In American folk-rock music, 1975 was a year of powerful, dark and confessional albums. Just take a look at this series: Bob Dylan – Blood On The Tracks, Neil Young – Tonight’s The Night, Joan Baez – Diamonds and Rust, The Band – Northern Lights, Southern Cross. While healthy doses of nostalgia for the 60s and idealism was present in Joan Baez’s work, Dylan turned inwards to create brilliant emotional expertise of the tired marriage, and Young suffered due to the loss of few collaborators whose lives were taken by heroin. The Band enriched their vision of Americana with synths, but kept it obscure.
Fresh blood and the air of optimism came from Quebec. Debut album of two sisters, Kate and Anne MacGarrigle, won the heart of critics, but the response from the audience was missing. In fact, the first news about the highly talented sisters from Quebeck was brought by Linda Ronstadt who did a cover of McGarrigle’s Heart Like A Wheel.
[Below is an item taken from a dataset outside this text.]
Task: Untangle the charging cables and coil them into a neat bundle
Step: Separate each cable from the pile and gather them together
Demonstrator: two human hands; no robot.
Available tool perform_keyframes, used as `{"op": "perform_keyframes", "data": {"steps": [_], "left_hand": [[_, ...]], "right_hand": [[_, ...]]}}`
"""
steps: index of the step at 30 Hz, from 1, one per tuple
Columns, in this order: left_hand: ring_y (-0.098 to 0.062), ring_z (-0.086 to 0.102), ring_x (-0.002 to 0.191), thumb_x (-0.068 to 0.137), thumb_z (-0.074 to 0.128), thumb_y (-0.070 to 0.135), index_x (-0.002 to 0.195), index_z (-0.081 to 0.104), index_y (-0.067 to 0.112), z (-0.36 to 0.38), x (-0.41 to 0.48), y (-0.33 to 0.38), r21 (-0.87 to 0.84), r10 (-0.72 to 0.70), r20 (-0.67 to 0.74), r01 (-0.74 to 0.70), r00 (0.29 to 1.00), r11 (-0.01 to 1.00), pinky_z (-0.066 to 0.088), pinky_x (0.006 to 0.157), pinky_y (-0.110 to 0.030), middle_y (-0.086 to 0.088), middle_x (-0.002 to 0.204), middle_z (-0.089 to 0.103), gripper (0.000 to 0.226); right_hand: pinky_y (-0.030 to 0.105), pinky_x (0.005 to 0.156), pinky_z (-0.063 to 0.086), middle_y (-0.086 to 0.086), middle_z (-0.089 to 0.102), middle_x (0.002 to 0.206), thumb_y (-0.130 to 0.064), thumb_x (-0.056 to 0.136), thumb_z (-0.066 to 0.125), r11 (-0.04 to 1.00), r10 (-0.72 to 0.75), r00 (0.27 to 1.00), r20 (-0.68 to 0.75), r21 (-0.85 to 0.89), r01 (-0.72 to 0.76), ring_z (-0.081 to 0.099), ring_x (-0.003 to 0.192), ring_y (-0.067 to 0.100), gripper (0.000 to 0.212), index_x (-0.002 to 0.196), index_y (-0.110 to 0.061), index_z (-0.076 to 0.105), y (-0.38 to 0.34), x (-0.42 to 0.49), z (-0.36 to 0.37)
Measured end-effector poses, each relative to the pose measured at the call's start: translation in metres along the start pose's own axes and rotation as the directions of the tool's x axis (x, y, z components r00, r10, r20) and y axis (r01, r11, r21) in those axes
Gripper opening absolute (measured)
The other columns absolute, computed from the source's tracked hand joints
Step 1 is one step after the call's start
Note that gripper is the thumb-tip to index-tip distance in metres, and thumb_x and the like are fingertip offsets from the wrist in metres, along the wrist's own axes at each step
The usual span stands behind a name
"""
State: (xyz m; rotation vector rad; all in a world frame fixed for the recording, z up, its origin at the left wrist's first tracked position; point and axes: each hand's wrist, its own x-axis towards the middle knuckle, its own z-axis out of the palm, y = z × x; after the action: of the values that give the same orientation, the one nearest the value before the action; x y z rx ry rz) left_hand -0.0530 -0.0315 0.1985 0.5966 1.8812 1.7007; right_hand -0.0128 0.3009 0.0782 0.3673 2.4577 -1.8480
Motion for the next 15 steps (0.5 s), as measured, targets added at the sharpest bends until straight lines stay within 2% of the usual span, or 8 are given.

Sisters had more luck from there: contract with record label, self-titled debut, the sophomore, then lukewarm Dancer With Bruised Knees, also included on the compilation that I am about to review. Massive hype did not emerge after the second album either. Still, when you take a look at the list of musicians featured on it (John Cale from The Velvet Underground, Dave Mattacks from Fairport Convention, Stephen Gadd, Tommy Morgan, Tony Levin, etc.), it is clear that Kate and Anna McGarrigle were respected as the first class artists and huge inspiration for their colleagues.
Compilation comprises three discs titled Tell My Sister and it includes first two albums of the sisters, plus some recordings from the embryo phase of their career. Kate and Anna started playing in clubs in Montreal in the first half of the sixties. During their bar tours, whey have managed to finish schools, and then came the work in studio.
The music Kate and Anna performed can best be described as a music of 49th parallel, since it connects American influences of country and folk with French tradition. They did it equally good as when southern American musicians were combining Mexican music and country.
From American country and folk, sisters have borrowed suggestion and explicit expression of morose emotions. When it comes tom French tradition, it’s where they learned how to be cheerful and spontaneous. McGarrigle are perfectly adaptable to jazz themes as well, and everything is colored with the euphoria of music.
The collection is full of remarkable songs saturated with imaginative singing and understanding of traditional music. The originality is undeniable. The quality of music comes from practice and knowledge about the laws of genre. Listening to Tell My Sister, you will get the idea how important is to have a connection with your family.